Some market analysts point to the Baby Boomer generation as a factor in the low supply situation. The older American isn't feeling a lot of pressure to sell their current homes, especially now that their equity is reaching or exceeding pre-crash levels. They expect more increases, but also do not see a lot of available suitable housing for their lifestyles. Downsizing isn't possible either for many, as their children are staying in the home longer or returning while they work on their finances.
Much of the upward pressure on prices in the past five years or so has come from cash buyers, a lot of real estate investment activity. When a large percentage of all sales are cash investor purchases, this skews price studies, as they're not really representative of across-the-board buying pressure. As foreclosures have been slowing, investors have been experiencing more competition, so prices go up. But, the broad demand groups of the past are still not excited about buying. None of this is particularly bad news, but a major market break to the upside isn't going to happen until the more traditional buyers return to the market.

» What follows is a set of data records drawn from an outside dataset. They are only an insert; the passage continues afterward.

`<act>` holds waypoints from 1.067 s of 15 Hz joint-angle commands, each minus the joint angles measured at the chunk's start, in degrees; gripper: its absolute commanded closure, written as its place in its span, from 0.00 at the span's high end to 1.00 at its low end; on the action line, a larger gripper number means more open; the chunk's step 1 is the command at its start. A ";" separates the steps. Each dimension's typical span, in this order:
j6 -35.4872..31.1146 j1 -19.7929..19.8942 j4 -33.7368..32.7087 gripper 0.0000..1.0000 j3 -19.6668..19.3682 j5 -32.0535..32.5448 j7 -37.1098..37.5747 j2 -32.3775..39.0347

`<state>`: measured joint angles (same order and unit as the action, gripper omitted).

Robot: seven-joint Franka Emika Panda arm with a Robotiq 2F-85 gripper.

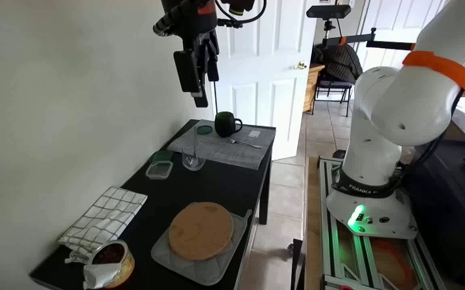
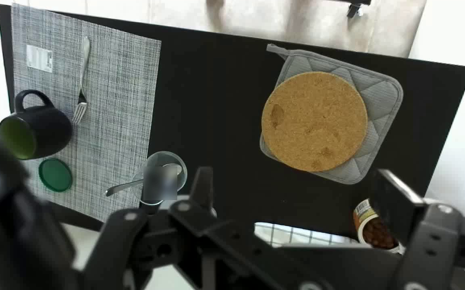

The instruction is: Move the plastic container to the right

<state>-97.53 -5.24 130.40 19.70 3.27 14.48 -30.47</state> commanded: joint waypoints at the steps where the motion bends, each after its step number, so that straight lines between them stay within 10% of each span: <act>1: 0.22 -1.78 -0.19 1.00 -1.38 0.75 0.76 0.40; 9: 0.22 -1.78 -0.19 1.00 -1.38 0.75 0.75 0.40; 16: -3.91 0.01 -9.40 1.00 2.24 -3.44 26.93 22.59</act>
<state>-99.10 -5.07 126.39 21.44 1.91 33.29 -19.15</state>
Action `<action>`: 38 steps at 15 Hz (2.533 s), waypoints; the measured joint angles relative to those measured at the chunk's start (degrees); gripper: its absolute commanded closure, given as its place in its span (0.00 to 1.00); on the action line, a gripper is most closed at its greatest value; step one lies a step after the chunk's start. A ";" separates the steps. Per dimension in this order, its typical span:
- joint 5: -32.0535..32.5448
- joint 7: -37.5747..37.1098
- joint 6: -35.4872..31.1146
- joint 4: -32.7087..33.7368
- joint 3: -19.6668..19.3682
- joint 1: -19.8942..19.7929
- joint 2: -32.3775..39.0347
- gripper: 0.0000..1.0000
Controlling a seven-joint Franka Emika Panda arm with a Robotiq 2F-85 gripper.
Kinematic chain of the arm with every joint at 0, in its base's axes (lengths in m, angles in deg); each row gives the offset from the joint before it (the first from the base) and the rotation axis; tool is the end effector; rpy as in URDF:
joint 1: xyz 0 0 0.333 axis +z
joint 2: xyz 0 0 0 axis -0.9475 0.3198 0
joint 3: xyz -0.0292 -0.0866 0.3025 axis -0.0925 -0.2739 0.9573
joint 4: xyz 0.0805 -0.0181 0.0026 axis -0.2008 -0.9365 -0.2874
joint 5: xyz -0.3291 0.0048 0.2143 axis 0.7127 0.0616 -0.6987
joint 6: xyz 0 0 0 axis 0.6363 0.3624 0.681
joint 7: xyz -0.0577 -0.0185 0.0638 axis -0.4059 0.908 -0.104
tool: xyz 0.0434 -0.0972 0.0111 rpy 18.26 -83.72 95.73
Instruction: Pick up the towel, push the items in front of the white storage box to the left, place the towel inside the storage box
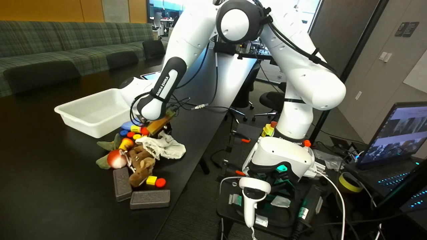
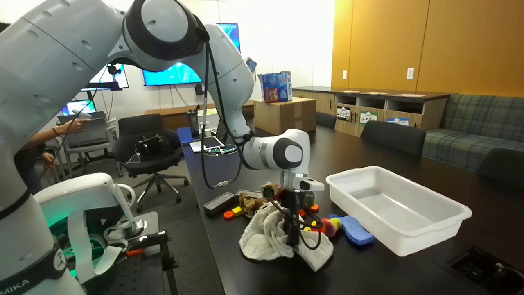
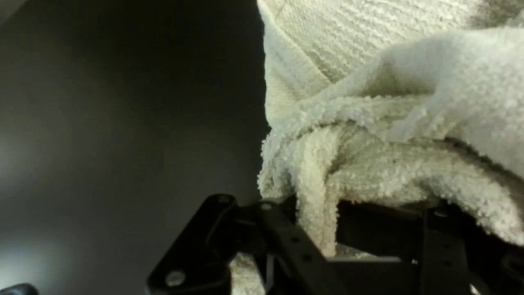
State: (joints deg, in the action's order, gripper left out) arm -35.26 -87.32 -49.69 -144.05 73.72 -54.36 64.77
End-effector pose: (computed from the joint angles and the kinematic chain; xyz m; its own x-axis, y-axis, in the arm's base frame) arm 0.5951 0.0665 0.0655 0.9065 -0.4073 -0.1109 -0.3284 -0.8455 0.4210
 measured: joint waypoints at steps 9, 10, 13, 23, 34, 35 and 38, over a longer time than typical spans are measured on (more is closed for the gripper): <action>-4.74 -0.05 -0.93 2.28 9.71 3.33 -0.13 0.86; -5.22 0.00 -1.73 2.44 10.11 3.34 -0.24 0.86; -6.68 2.01 -3.46 2.31 10.71 2.95 -1.52 0.86; -16.89 31.04 -1.85 -11.49 13.58 -11.99 -19.94 0.86; -11.11 20.45 -16.20 -14.03 0.01 -17.36 -22.68 0.86; -9.78 17.84 -18.99 -13.38 -0.98 -16.88 -21.00 0.87; -7.79 8.98 -27.05 -9.53 -5.07 -13.67 -13.25 0.86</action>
State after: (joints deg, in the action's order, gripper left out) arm -43.05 -78.34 -76.75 -153.59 68.65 -68.03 51.52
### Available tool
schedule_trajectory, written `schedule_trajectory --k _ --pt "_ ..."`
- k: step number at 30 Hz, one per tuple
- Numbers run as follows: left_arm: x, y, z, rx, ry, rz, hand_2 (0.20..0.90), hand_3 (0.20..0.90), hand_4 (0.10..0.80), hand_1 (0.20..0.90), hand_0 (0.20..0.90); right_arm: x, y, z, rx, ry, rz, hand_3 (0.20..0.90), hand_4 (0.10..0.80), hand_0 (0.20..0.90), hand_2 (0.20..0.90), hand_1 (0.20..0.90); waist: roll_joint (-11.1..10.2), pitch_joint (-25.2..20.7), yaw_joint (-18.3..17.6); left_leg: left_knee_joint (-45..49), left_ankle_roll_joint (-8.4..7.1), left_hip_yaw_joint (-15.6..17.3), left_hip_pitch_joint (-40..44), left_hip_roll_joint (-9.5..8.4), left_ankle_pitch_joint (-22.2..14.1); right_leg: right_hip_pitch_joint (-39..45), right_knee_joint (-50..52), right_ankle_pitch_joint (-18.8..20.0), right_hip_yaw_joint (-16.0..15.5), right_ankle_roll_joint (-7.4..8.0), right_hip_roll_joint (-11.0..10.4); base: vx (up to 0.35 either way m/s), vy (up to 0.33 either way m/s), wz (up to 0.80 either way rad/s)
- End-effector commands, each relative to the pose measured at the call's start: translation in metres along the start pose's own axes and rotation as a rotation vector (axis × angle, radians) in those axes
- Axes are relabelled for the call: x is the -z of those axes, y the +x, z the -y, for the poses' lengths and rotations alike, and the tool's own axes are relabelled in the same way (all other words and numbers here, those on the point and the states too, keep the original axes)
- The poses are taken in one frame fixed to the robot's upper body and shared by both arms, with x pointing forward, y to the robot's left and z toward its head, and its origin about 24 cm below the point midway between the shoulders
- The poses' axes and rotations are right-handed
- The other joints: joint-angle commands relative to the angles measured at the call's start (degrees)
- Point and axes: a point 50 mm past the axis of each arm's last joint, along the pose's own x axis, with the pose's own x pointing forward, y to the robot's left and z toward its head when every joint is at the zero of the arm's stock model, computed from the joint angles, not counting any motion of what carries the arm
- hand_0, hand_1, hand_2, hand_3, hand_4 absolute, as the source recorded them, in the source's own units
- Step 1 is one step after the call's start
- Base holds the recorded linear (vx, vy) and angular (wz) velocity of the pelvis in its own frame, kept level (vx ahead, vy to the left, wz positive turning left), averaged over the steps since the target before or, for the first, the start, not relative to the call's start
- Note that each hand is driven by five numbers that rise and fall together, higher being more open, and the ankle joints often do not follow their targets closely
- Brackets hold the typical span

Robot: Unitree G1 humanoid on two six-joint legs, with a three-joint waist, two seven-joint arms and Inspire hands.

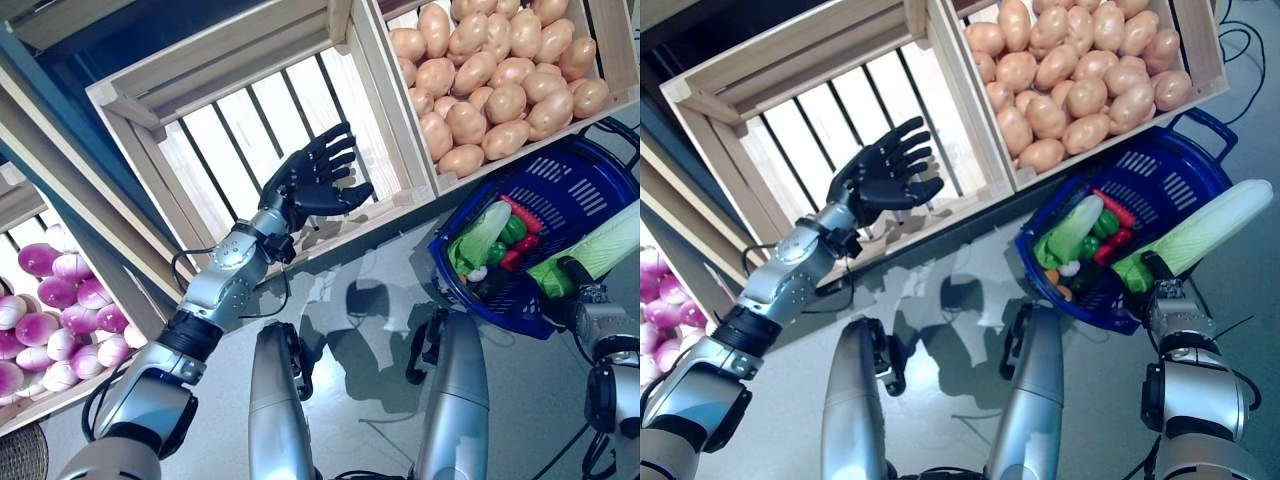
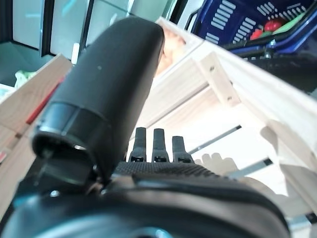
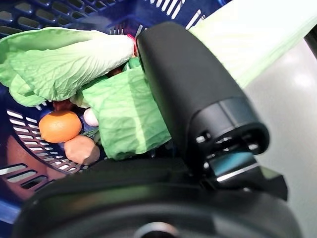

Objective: Put vegetables into the basket

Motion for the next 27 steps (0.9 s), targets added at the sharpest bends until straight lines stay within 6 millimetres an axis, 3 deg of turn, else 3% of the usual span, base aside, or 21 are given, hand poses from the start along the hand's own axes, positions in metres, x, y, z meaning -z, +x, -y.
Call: schedule_trajectory --k 1,2,3,4,9,13,27 --pt "-0.068 0.012 0.021 0.119 0.044 0.247 0.900 0.900 0.800 0.900 0.900 -0.012 -0.001 -0.001 -0.063 -0.260 0.088 0.300 0.400 0.300 0.300 0.300 0.2 -3.9 0.0 2.5 2.64 6.0 -0.4 -1.96 -3.1 2.0 1.6 1.3 1.3 -0.17 3.1 0.000 0.000 0.00" --pt "-0.069 0.011 0.020 0.119 0.046 0.248 0.900 0.900 0.800 0.900 0.900 -0.014 -0.002 -0.002 -0.074 -0.304 0.091 0.481 0.521 0.481 0.481 0.481 0.1 -3.9 0.1 2.6 2.70 6.0 -0.6 -1.90 -3.1 1.7 1.8 1.4 1.3 -0.20 3.0 0.000 0.000 0.00" --pt "-0.070 0.010 0.019 0.120 0.050 0.248 0.900 0.900 0.800 0.900 0.900 -0.016 -0.002 -0.002 -0.086 -0.361 0.098 0.606 0.604 0.606 0.606 0.606 0.0 -3.9 0.1 2.9 2.78 6.0 -0.9 -1.92 -3.2 1.5 1.8 1.4 1.3 -0.26 3.0 0.000 0.000 0.00" --pt "-0.070 0.010 0.019 0.125 0.054 0.248 0.900 0.900 0.800 0.900 0.900 -0.019 -0.003 -0.003 -0.093 -0.402 0.094 0.900 0.800 0.900 0.900 0.900 -0.1 -3.9 0.2 3.0 2.86 6.0 -1.3 -1.91 -3.2 1.1 2.1 1.4 1.3 -0.28 2.9 -0.032 -0.023 0.02" --pt "-0.072 0.009 0.018 0.133 0.061 0.243 0.900 0.900 0.800 0.900 0.900 -0.032 -0.006 -0.009 -0.121 -0.583 0.153 0.900 0.800 0.900 0.900 0.900 -0.5 -4.0 0.4 3.7 3.01 5.8 -2.6 -1.87 -3.1 -0.3 2.7 1.6 1.1 -0.38 2.7 -0.009 -0.004 0.01" --pt "-0.073 0.008 0.015 0.130 0.063 0.246 0.900 0.900 0.800 0.900 0.900 -0.031 -0.007 -0.013 -0.134 -0.672 0.160 0.900 0.800 0.900 0.900 0.900 -0.8 -3.9 0.6 4.0 3.29 5.9 -3.4 -1.64 -3.1 -1.2 3.0 1.8 1.1 -0.32 2.5 -0.016 0.005 0.05" --pt "-0.076 0.007 0.013 0.158 0.052 0.255 0.900 0.900 0.800 0.900 0.900 -0.010 0.000 0.002 -0.116 -0.574 0.068 0.900 0.800 0.900 0.900 0.900 -1.2 -5.4 1.2 0.8 3.30 5.4 -0.9 -1.09 -2.0 1.4 0.0 2.4 0.6 0.16 2.9 0.008 -0.004 0.00"
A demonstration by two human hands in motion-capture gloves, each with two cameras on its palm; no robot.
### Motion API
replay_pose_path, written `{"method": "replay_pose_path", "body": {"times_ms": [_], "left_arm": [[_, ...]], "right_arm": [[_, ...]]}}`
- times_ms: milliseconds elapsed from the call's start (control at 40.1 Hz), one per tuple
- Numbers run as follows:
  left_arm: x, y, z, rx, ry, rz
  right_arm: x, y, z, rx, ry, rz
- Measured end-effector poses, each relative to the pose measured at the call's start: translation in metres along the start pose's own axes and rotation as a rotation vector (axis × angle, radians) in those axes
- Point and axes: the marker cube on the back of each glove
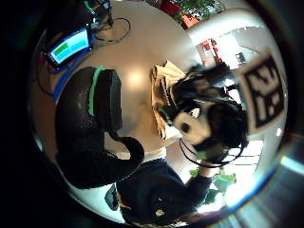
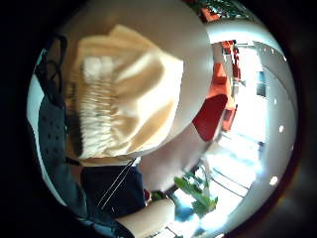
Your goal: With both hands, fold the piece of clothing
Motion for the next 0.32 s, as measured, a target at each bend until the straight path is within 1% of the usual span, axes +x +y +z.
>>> {"method": "replay_pose_path", "body": {"times_ms": [25, 50, 100, 200, 324], "left_arm": [[-0.002, 0.001, -0.001, -0.001, -0.004, -0.003], [-0.005, 0.002, -0.003, -0.001, -0.010, -0.007], [-0.010, 0.006, -0.007, -0.005, -0.030, -0.018], [-0.021, 0.015, -0.019, -0.011, -0.081, -0.030], [-0.025, 0.027, -0.036, 0.007, -0.079, -0.037]], "right_arm": [[0.002, -0.001, -0.008, 0.093, -0.015, -0.005], [0.004, 0.003, -0.017, 0.152, -0.029, -0.009], [0.011, 0.014, -0.034, 0.220, -0.045, -0.014], [0.026, 0.033, -0.054, 0.289, -0.046, -0.011], [0.041, 0.036, -0.055, 0.321, -0.056, 0.001]]}}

Mortgage Rates Rising - Kind Of
Yes, the same agency, the FHFA, reports this month that mortgage rates rose too. But, their chart from the report shows that ups and downs are still confined mostly to levels at or below 4%. If you were of home buying age during the many years when rates were between 7% and 9%, and the really tough double-digit years, this is still a really great situation.
The only really less-than-happy thing about the current market is that even these low mortgage rates aren't spurring more buying pressure. I think that many people expect rates to start rising again, so you would think more of them would be trying to get into the market now, before that happens. Unfortunately, there still does not seem to be enough positive sentiment about owning a home to drag a wide swath of buyer types back into the market.
The one thing that could do that would be a return to more normal inventory levels. Should that happen soon, I think prices will stop rising in many areas, even dropping in some. A combination of more homes from which to choose and lower prices could jump-start buying.